Tuesday, 10 March 2009

Polio + Europe's worst mining disaster

There are small but ominous signs of polio making a comeback in Africa, aided by the chaos prevailing in parts of the continent. Refugees fleeing Somalia have brought the disease back to Kenya for the first time in 20 years, and Uganda has just had its first case in 12 years at a refugee camp, while Togo had three cases in 2008, after being clear of polio for five years.

A worldwide campaign against the virus reduced the number of cases from about 350,000 in 1988 to just 1,310 in 2007, but Bill Gates, who has pledged £185 million to the fight against the disease, says that if it is not eradicated, the number of victims will start rising again.

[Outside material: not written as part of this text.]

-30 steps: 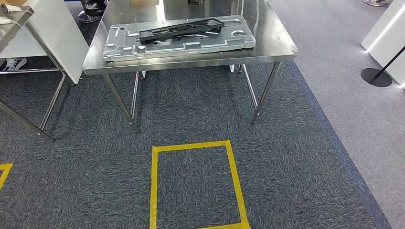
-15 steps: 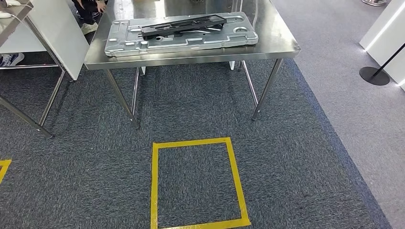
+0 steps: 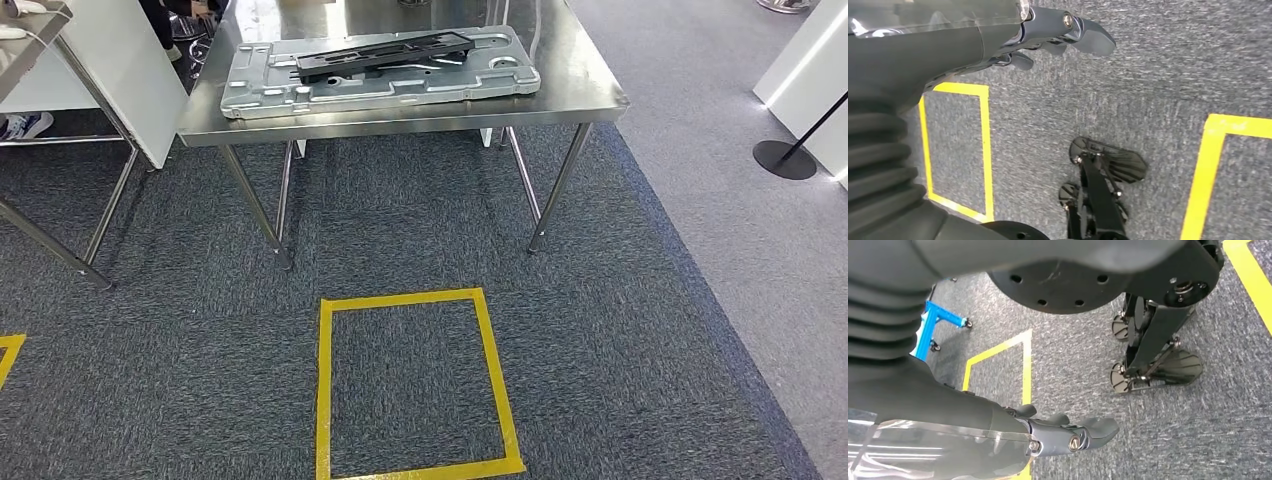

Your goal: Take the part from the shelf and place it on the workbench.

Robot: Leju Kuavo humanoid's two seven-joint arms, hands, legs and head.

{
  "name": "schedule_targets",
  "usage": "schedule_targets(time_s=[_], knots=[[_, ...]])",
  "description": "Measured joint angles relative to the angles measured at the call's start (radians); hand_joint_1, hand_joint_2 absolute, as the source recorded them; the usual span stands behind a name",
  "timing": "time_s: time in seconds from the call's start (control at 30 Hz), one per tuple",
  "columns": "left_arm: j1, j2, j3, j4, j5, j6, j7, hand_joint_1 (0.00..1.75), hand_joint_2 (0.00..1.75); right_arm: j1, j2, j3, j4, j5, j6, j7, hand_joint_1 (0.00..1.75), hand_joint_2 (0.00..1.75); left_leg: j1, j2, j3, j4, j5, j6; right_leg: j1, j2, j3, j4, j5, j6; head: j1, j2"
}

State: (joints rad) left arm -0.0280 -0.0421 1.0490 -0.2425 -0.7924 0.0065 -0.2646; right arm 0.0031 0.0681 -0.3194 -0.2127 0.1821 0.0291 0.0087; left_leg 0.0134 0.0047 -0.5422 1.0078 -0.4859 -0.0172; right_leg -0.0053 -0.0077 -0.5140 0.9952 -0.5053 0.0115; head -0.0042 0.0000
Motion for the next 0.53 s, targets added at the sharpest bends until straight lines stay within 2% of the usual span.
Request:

On this day....103 years ago, Europe’s worst ever mining disaster happened at the Courrieres colliery in northern France. About 1,800 men and boys were underground when a fierce explosion ripped through the pit. Rescue workers toiled day and night and managed to bring more than 650 men up, but eventually so many of the galleries collapsed that the search had to be called off.

Then astonishingly, 20 days after the disaster, a group of 13 miners emerged. They had survived by eating food taken down by colleagues who had been killed, and by slaughtering a horse. In the perpetual darkness, the group had lost all sense of time and believed they had been trapped for only four or five days.

The final death toll was 1,099 – a number surpassed only by the Honkeiko mining disaster of 1942 (see my blog of February 22).